Stored data entries —

|---|

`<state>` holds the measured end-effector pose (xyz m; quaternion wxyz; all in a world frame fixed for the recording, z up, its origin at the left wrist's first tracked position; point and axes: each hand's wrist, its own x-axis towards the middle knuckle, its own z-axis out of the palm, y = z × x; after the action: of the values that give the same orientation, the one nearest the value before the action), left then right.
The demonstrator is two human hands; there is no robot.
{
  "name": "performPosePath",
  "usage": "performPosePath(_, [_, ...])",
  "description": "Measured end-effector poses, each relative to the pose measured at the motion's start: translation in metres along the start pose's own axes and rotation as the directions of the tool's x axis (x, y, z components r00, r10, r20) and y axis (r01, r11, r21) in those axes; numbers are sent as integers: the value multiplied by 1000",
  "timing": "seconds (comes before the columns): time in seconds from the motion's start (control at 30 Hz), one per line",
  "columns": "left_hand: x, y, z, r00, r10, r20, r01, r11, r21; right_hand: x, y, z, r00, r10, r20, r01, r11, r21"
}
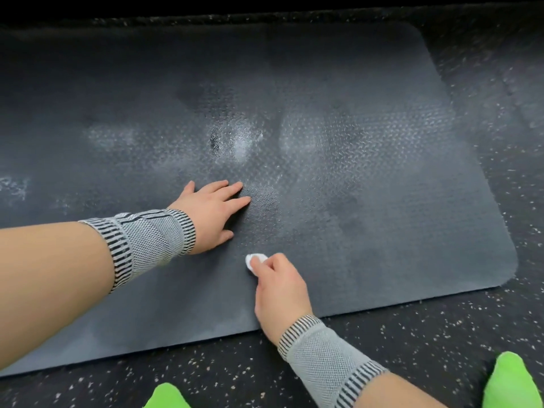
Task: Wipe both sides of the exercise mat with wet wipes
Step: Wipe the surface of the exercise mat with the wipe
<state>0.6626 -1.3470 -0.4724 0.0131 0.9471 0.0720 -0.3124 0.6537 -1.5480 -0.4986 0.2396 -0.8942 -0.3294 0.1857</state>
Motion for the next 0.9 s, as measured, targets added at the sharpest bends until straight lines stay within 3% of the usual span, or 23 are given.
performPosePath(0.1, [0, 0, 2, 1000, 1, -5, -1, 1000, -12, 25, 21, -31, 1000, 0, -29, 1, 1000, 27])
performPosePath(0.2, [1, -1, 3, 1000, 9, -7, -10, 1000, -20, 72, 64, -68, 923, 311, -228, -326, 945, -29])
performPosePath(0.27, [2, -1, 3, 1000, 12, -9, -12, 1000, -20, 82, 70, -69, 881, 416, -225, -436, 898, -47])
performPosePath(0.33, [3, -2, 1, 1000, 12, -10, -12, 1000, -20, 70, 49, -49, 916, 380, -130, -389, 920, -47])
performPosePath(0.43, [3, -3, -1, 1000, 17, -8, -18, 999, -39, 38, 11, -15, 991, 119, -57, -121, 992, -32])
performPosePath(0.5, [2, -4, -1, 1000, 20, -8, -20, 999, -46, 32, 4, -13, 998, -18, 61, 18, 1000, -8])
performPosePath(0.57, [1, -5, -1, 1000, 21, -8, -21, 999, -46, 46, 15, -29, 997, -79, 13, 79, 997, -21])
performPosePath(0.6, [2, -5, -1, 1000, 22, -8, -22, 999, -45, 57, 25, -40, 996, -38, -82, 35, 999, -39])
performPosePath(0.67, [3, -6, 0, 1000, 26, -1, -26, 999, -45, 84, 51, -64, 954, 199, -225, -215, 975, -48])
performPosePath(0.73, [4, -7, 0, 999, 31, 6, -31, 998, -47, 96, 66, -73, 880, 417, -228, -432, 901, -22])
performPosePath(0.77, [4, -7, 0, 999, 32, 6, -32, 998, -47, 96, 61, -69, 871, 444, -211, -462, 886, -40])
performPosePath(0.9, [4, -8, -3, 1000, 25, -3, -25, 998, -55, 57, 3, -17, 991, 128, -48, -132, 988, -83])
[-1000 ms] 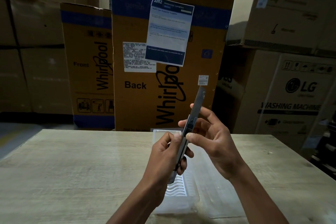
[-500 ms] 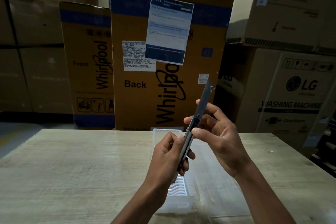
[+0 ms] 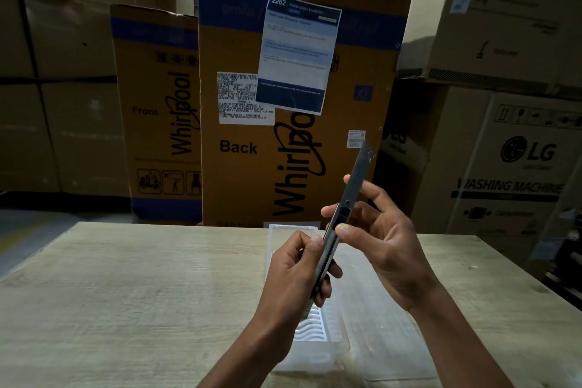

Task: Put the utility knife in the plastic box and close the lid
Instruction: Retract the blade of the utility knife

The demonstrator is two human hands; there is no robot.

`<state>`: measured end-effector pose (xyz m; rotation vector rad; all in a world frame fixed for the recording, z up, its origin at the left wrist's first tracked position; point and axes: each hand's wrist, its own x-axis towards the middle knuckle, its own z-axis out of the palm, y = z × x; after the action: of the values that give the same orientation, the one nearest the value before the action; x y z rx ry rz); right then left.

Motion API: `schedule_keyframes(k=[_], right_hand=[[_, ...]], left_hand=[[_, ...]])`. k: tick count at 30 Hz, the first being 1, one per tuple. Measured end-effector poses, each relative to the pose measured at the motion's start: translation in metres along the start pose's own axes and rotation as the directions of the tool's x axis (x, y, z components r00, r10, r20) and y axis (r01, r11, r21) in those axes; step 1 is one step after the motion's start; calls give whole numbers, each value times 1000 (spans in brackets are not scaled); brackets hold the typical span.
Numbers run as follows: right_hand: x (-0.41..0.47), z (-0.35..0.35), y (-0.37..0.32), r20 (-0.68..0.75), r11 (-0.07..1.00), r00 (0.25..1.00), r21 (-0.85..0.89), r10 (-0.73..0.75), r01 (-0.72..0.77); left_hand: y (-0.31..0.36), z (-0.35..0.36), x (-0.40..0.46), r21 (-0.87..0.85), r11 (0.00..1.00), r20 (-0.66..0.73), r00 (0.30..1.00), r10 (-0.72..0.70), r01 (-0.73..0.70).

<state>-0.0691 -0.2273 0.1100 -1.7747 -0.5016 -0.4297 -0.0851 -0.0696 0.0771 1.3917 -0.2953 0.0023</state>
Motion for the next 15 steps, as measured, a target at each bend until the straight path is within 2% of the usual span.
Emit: schedule_keyframes(k=[15], right_hand=[[-2, 15, 7, 70, 997, 995, -33, 68, -66]], left_hand=[[6, -2, -1, -62, 997, -66, 997, 39, -43]])
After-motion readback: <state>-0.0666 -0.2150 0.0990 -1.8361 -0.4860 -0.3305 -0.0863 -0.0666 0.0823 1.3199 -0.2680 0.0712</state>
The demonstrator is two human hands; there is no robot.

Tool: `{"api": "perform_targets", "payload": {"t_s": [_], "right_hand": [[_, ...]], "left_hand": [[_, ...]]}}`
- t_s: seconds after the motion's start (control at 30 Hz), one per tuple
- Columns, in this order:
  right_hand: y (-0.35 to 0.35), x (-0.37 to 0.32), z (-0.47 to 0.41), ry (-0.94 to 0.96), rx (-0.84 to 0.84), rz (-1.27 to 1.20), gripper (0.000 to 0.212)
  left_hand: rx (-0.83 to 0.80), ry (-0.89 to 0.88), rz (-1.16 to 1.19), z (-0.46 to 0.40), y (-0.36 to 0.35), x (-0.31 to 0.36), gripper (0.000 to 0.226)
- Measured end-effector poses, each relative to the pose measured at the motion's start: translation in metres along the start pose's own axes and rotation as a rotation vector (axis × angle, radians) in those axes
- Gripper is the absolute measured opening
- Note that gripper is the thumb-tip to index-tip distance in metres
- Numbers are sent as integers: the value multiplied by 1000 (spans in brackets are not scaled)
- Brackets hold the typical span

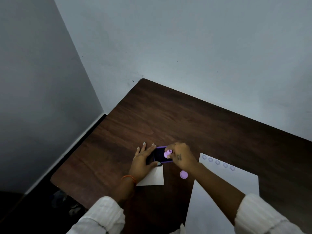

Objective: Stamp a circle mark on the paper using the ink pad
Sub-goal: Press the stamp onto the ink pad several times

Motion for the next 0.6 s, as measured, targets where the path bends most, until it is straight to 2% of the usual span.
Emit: {"api": "perform_targets", "payload": {"t_s": [0.2, 0.33, 0.4, 0.5, 0.6], "right_hand": [[-18, 6, 3, 78, -76, 312, 29], [-14, 10, -3, -27, -62, 232, 23], [-14, 10, 0, 18, -3, 223, 23], [-20, 7, 1, 148, -50, 371, 29], [-19, 9, -3, 163, -46, 355, 29]], "left_hand": [[-11, 9, -21, 0, 0, -1, 67], [5, 0, -22, 0, 0, -1, 67], [2, -1, -25, 0, -1, -1, 68], [-10, 3, -24, 0, -1, 0, 67], [-11, 4, -29, 0, -1, 0, 67]]}}
Point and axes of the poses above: each hand's wrist, its own z-axis away from the middle knuckle, its own y-axis out of the back of the hand, x = y × z, the point moved 6 cm from there along -z, towards the middle knuckle, and after that the axes turned 15 degrees about -y, right-handed, at the moved point
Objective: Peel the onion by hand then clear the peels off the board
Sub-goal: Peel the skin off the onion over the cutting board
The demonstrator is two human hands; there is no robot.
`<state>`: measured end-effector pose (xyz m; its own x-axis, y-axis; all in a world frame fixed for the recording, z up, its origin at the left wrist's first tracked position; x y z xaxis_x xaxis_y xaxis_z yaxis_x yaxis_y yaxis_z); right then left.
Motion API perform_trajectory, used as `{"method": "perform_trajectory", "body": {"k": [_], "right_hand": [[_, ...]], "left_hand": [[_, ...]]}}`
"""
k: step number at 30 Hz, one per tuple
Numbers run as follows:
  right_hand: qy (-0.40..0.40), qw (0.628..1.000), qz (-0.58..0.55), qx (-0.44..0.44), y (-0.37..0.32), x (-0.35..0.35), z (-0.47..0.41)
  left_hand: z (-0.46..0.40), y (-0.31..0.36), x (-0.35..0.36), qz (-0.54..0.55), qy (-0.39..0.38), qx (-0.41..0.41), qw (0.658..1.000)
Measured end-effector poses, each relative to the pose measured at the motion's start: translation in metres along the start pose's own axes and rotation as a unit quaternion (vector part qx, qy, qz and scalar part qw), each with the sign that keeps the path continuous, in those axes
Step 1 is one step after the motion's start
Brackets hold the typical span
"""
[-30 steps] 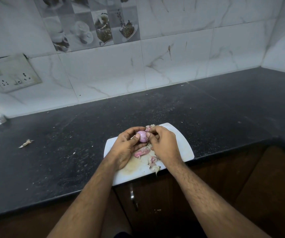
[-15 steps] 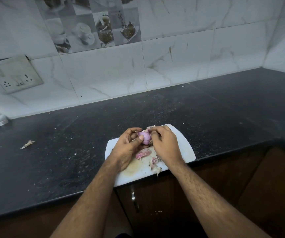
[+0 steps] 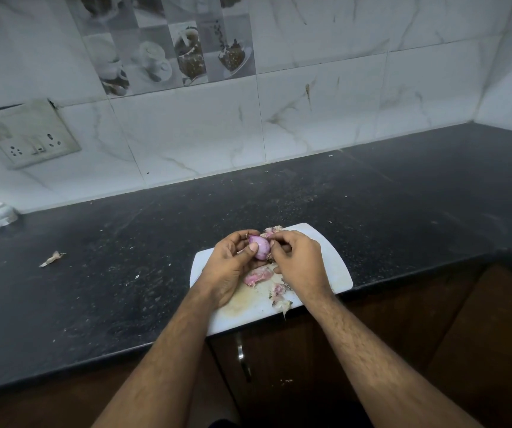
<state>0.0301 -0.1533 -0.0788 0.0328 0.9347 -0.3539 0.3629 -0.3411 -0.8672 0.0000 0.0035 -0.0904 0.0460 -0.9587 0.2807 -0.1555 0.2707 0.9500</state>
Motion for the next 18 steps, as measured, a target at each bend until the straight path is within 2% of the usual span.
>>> {"method": "perform_trajectory", "body": {"k": [10, 18], "right_hand": [[-0.004, 1.000, -0.019, -0.004, 0.0020, 0.0019, -0.0015], [-0.020, 1.000, 0.018, 0.008, 0.0025, 0.0054, -0.0004]], "left_hand": [[-0.0007, -0.0012, -0.0011, 0.003, -0.001, -0.001, 1.000], [-0.0010, -0.0005, -0.0013, 0.007, 0.023, -0.016, 1.000]]}}
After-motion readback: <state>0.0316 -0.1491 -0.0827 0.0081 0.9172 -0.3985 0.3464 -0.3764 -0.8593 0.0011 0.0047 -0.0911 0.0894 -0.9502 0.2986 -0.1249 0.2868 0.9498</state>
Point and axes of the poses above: each hand's wrist, its own z-axis away from the middle knuckle, its own x-axis out of the palm, y = z × x, the point moved 5 cm from there along -z, towards the middle knuckle, and after that the axes turned 3 degrees about x, right-handed, at the moved point
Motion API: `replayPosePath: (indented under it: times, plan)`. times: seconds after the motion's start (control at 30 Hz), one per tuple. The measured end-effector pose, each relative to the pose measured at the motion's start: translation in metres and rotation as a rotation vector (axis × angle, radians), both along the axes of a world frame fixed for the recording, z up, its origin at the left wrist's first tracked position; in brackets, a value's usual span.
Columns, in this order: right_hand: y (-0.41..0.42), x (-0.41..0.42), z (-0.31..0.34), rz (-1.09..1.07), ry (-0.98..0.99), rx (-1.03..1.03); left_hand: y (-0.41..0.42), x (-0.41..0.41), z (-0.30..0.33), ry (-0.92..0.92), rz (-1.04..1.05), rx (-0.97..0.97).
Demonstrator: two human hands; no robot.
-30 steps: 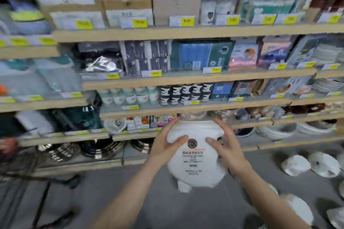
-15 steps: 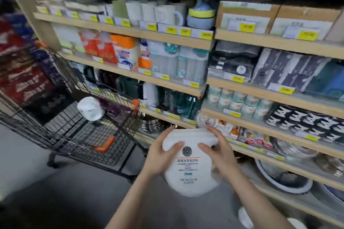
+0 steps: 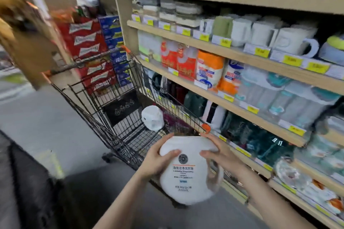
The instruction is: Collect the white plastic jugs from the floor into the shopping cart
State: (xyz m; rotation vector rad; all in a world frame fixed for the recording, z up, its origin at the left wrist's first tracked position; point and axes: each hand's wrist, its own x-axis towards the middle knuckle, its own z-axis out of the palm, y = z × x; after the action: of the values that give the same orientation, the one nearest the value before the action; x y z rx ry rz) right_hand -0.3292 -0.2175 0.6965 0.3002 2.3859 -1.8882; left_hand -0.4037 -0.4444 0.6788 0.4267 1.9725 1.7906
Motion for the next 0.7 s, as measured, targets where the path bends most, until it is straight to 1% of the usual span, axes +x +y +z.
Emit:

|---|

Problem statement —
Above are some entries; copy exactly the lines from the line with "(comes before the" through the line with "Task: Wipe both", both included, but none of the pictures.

Your response —
  "timing": "seconds (comes before the columns): time in seconds from the motion's start (control at 30 Hz), one per line",
  "columns": "left_hand: x, y, z, r00, r10, r20, r01, r11, r21; right_hand: x, y, z, r00, r10, r20, r01, r11, r21"
}
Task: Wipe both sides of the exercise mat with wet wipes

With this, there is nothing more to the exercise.